◆ Dataset excerpt:
· · · · ·

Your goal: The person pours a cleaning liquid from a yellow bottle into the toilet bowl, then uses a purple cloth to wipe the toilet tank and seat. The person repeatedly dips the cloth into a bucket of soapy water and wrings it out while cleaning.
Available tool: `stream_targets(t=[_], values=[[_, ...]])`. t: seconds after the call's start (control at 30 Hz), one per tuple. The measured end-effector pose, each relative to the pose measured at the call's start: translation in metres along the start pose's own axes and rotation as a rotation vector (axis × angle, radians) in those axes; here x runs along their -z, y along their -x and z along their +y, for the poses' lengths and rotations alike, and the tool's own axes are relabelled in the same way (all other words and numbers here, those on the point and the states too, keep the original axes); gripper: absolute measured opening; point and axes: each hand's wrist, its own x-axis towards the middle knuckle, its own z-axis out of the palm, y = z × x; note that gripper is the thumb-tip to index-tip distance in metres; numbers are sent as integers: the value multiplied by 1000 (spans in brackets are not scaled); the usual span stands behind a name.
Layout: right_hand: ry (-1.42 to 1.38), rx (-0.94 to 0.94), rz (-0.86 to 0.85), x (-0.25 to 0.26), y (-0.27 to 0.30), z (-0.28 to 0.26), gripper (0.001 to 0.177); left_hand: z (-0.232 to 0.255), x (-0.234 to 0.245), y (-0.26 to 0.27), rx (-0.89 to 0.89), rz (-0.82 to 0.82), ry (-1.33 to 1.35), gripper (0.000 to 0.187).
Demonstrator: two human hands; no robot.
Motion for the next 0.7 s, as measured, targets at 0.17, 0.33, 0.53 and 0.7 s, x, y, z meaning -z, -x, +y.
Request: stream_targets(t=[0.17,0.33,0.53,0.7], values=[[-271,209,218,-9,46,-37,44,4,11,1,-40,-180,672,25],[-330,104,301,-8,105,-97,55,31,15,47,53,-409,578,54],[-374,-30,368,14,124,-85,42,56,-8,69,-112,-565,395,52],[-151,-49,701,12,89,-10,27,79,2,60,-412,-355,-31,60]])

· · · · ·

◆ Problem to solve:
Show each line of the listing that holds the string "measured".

◆ Your response:
Available tool: `stream_targets(t=[_], values=[[_, ...]])`. t: seconds after the call's start (control at 30 Hz), one per tuple. The measured end-effector pose, each relative to the pose measured at the call's start: translation in metres along the start pose's own axes and rotation as a rotation vector (axis × angle, radians) in those axes; here x runs along their -z, y along their -x and z along their +y, for the poses' lengths and rotations alike, and the tool's own axes are relabelled in the same way (all other words and numbers here, those on the point and the states too, keep the original axes); gripper: absolute measured opening; point and axes: each hand's wrist, its own x-axis towards the middle knuckle, its own z-axis out of the palm, y = z × x; note that gripper is the thumb-tip to index-tip distance in metres; numbers are sent as integers: the value multiplied by 1000 (spans in brackets are not scaled); the usual span stands behind a name.
Motion for the next 0.7 s, as measured, targets at 0.17, 0.33, 0.53 and 0.7 s, x, y, z meaning -z, -x, +y.

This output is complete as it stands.